Pierce sustained a broken hip and pelvis, and brain, neck, and spinal injuries. ECF No. 1 ¶ 17. B. Procedural History

Plaintiffs brought this lawsuit against Defendant alleging the following claims: Count 1 — Negligence; Count 2 — Willfulness and Wantonness; Count 3 — Failure to Warn; Count 4 — Premises Liability; and Count 5 — Loss of

Consortium. See ECF No. 1. Defendant seeks summary judgment as to all claims. See ECF No. 49. II. LEGAL STANDARD Summary judgment is appropriate when there is no genuine issue of material

fact and the moving party is entitled to judgment as a matter of law. See Fed. R. Civ. P. 56(a). “A party seeking summary judgment bears the initial burden of informing the court of the basis for its motion and of identifying those portions of

the pleadings and discovery responses that demonstrate the absence of a genuine issue of material fact.” Soremekun v. Thrifty Payless, Inc., 509 F.3d 978, 984 (9th Cir. 2007) (citing Celotex Corp. v. Catrett, 477 U.S. 317, 323 (1986)); see T.W. Elec. Serv., Inc. v. Pac. Elec. Contractors Ass’n, 809 F.2d 626, 630 (9th Cir.

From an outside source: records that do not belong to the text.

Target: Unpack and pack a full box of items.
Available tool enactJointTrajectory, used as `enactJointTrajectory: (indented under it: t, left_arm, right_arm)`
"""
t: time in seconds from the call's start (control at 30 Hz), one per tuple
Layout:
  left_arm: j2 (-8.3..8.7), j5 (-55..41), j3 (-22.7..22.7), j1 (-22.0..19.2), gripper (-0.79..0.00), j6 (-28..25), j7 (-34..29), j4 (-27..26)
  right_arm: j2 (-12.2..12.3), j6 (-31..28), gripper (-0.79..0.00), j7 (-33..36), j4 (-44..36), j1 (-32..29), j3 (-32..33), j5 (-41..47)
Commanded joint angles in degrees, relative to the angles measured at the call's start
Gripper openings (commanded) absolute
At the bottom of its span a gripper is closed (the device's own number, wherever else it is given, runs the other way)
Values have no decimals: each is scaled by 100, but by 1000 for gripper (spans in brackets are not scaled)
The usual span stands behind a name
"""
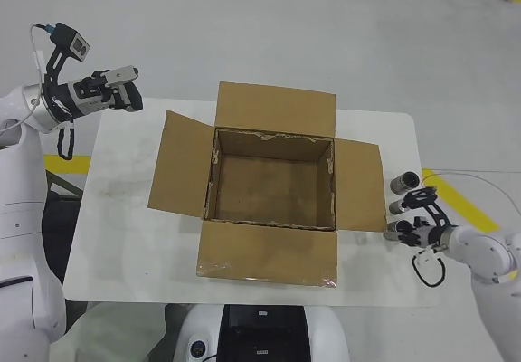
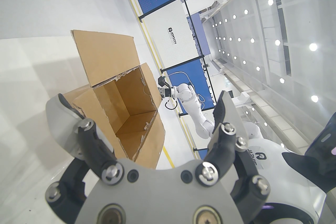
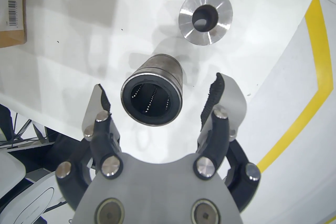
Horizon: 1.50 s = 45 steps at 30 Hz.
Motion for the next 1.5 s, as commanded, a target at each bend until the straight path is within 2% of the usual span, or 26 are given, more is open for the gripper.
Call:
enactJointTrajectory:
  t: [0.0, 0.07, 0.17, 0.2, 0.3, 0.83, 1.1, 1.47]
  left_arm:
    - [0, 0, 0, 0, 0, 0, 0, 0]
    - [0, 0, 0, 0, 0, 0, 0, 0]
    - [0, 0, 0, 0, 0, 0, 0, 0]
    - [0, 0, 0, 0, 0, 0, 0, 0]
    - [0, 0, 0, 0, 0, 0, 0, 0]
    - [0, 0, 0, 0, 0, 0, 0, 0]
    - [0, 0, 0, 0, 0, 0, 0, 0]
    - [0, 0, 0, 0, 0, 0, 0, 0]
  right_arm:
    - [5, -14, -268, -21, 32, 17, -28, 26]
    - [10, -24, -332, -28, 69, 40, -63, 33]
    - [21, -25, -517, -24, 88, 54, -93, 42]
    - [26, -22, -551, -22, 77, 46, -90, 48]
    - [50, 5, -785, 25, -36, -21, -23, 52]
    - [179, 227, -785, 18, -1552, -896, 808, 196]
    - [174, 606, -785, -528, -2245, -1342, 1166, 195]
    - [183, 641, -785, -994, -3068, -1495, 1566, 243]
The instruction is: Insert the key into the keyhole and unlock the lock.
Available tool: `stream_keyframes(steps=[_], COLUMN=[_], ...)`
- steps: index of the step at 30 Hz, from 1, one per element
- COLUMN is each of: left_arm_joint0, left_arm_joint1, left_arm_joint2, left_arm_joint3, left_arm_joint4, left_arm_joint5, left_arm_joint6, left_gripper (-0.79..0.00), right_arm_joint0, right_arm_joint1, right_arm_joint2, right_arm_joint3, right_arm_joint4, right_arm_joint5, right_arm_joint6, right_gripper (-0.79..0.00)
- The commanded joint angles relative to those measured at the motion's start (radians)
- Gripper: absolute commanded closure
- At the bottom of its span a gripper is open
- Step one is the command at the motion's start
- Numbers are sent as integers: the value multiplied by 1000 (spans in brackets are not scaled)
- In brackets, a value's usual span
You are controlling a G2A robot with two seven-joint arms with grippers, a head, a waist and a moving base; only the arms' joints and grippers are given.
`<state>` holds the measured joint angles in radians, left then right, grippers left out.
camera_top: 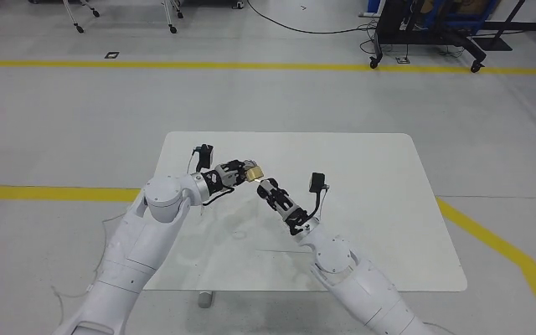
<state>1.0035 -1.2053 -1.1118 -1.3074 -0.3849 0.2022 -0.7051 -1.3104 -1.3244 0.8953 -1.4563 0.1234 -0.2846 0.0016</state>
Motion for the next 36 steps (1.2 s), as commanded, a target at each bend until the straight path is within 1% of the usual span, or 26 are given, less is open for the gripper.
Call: stream_keyframes(steps=[1, 9, 12, 17, 19, 23, 33, 36], left_arm_joint0=[2, 7, 1, -19, -26, -33, -38, -38], left_arm_joint1=[-1, -2, -1, -2, -4, -6, -8, -8], left_arm_joint2=[-6, -14, -9, 13, 24, 31, 28, 28], left_arm_joint3=[4, 4, 8, 23, 25, 34, 46, 44], left_arm_joint4=[-16, -27, -14, 7, 21, 20, 16, 20], left_arm_joint5=[-5, -13, 9, 40, 45, 49, 42, 39], left_arm_joint6=[7, 16, -2, -39, -41, -44, -38, -36], left_gripper=[0, 0, 0, 0, 0, 0, 0, 0], right_arm_joint0=[-3, -20, -25, -41, -45, -49, -48, -58], right_arm_joint1=[-2, -9, -8, -8, -10, -14, -25, -27], right_arm_joint2=[2, 18, 20, 16, 11, 11, -14, -12], right_arm_joint3=[1, -10, -25, -62, -72, -75, -71, -85], right_arm_joint4=[-5, -38, -161, -348, -376, -392, -461, -451], right_arm_joint5=[-3, -17, 4, 106, 130, 146, 214, 215], right_arm_joint6=[-11, -52, -103, -171, -176, -177, -125, -110], right_gripper=[0, 0, 0, 0, 0, 0, 0, 0])
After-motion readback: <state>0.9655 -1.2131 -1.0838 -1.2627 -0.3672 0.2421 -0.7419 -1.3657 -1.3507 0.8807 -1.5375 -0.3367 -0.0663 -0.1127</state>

1987). In a motion for summary judgment, the court must view the facts in the light most favorable to the nonmoving party. See State Farm Fire & Cas. Co. v. Martin, 872 F.2d 319, 320 (9th Cir. 1989) (per curiam). Once the moving party has met its burden of demonstrating the absence of any genuine issue of material fact, the nonmoving party must set forth specific

facts showing that there is a genuine issue for trial. See T.W. Elec., 809 F.2d at 630; Fed. R. Civ. P. 56(c). The opposing party may not defeat a motion for summary judgment in the absence of any significant probative evidence tending to

support its legal theory. See Intel Corp. v. Hartford Accident & Indem. Co., 952 F.2d 1551, 1558 (9th Cir. 1991). The nonmoving party cannot stand on its pleadings, nor can it simply assert that it will be able to discredit the movant’s evidence at trial. See T.W. Elec., 809 F.2d at 630; Blue Ocean Pres. Soc’y v.

Watkins, 754 F. Supp. 1450, 1455 (D. Haw. 1991). If the nonmoving party fails to assert specific facts, beyond the mere allegations or denials in its response, summary judgment, if appropriate, shall be

entered. See Lujan v. Nat’l Wildlife Fed’n, 497 U.S. 871, 884 (1990); Fed. R. Civ. P. 56(e). There is no genuine issue of fact if the opposing party fails to offer evidence sufficient to establish the existence of an element essential to that party’s case. See Celotex, 477 U.S. at 322; Citadel Holding Corp. v. Roven, 26 F.3d 960,

964 (9th Cir. 1994); Blue Ocean, 754 F. Supp. at 1455. In considering a motion for summary judgment, “the court’s ultimate inquiry is to determine whether the ‘specific facts’ set forth by the nonmoving party,

coupled with undisputed background or contextual facts, are such that a rational or reasonable jury might return a verdict in its favor based on that evidence.” T.W. Elec., 809 F.2d at 631 (citing Anderson v. Liberty Lobby, 477 U.S.